4.6% growth slowest in 6 years but still surprises
The government announced yesterday that the economy grew 4.6 percent last year, the weakest since 2002 but better than expectations, after growth came in at 4.5 percent in the last quarter.
The surprising growth rate was achieved after the government revised the third quarter figure to a five percent growth from the initial 4.6 percent.
Full-year growth for 2008 was also down from the 7.2 percent the previous year which had been a 30-year high and economic officials said they expected the economy to continue expanding this year.
“Our economy is expected to remain resilient and prepared for the eventual economic rebound,” Economic Planning Secretary Ralph Recto said, calling a growth target of between 3.7 and 4.7 percent this year “a welcome challenge.”
“I don’t expect a recession. There will still be growth,” he said after the figures were released yesterday.
The fourth-quarter growth figure marked a slowdown from the 6.5 percent recorded in the same period in 2007, but was ahead of analyst forecasts of around four percent.
Bangko Sentral ng Pilipinas (BSP) Gov.

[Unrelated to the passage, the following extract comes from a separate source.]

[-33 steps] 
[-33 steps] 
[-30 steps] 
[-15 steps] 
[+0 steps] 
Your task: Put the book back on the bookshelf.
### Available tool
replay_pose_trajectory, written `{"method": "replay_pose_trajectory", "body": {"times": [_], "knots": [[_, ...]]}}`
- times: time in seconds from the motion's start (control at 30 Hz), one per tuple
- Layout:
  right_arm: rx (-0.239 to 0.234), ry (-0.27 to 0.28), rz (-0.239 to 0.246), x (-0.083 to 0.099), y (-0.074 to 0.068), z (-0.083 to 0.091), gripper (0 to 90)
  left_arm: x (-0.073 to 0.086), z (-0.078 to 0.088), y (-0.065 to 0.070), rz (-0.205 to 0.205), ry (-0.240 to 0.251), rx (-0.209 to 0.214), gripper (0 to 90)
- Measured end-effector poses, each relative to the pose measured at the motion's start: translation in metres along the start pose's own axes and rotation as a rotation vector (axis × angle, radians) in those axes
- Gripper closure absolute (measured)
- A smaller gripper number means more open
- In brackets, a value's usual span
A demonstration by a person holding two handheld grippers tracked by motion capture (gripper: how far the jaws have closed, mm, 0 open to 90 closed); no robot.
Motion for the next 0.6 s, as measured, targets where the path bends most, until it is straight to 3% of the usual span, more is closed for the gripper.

Amando Tetangco Jr. said inflation will likely fall further in January to between seven and 7.9 percent after easing to eight percent in December due to lower oil prices and the stronger peso.
Recto said the government would still spend as much as P330 billion as part of a stimulus package including infrastructure projects, tax breaks and joint ventures with the private sector.

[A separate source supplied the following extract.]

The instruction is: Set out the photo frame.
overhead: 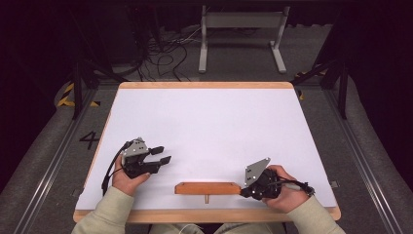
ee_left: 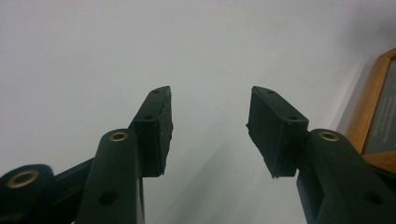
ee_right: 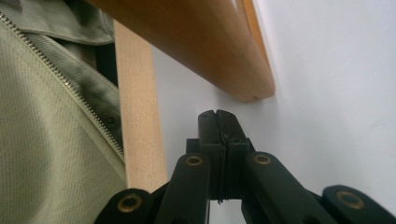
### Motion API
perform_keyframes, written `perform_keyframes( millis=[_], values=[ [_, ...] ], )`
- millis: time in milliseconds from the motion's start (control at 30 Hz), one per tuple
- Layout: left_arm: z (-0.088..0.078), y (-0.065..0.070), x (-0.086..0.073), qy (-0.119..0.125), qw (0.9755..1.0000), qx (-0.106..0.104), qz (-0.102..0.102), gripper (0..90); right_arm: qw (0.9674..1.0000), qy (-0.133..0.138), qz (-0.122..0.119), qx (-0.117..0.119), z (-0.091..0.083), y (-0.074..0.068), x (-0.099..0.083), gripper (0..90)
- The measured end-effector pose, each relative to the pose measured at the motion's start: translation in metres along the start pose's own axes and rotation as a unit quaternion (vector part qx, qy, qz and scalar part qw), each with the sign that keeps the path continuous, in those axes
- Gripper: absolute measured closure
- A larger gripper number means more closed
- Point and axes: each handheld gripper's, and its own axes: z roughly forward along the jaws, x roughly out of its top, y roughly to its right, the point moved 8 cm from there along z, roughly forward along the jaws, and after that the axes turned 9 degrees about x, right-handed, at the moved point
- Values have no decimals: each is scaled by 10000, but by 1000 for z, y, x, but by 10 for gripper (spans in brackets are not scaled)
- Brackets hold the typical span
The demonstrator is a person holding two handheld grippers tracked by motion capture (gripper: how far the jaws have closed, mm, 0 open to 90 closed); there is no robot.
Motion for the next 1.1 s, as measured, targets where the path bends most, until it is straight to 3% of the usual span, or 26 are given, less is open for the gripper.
perform_keyframes(
  millis=[167,400,700,933,1100],
  values=[
    [0,0,0,-6,10000,9,2,504,9999,2,-20,127,6,-2,1,900],
    [1,0,0,-9,10000,9,16,504,9991,264,-56,333,10,-5,7,900],
    [1,0,0,-12,10000,14,24,502,9986,404,52,330,15,-1,10,900],
    [0,1,-2,-37,10000,22,24,499,9982,541,258,36,14,12,12,900],
    [-1,0,-3,-40,10000,40,28,497,9962,727,469,-87,13,24,16,900]
  ],
)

The positive growth has come even though some traditionally important sectors of the economy, such as electronics and garments, are heavily export-dependent and have been hit hard by the global crisis.
Recto said between 60,000 to 100,000 jobs were at risk in the “vulnerable sectors” but expressed confidence that not everyone in these areas would be laid off.
“Overall, the Philippines will be better insulated from the collapse of external demand compared with other Asian economies,” said Vincent Tien You Tsui, an economist at Standard Chartered Bank.
Exports account for just around one-third of the nation’s economy, which is also reliant on remittances sent home from the estimated eight million Philippine nationals working abroad.
The BSP announced last month that Filipinos working overseas sent home $1.43 billion in October, the second-largest amount in a single month since records began.
For years, the vast army of workers has managed to keep the Philippine economy buoyant with remittances, which help anchor domestic consumption.
In 2007, they sent home $14.4 billion, equivalent to 10 percent of gross domestic product.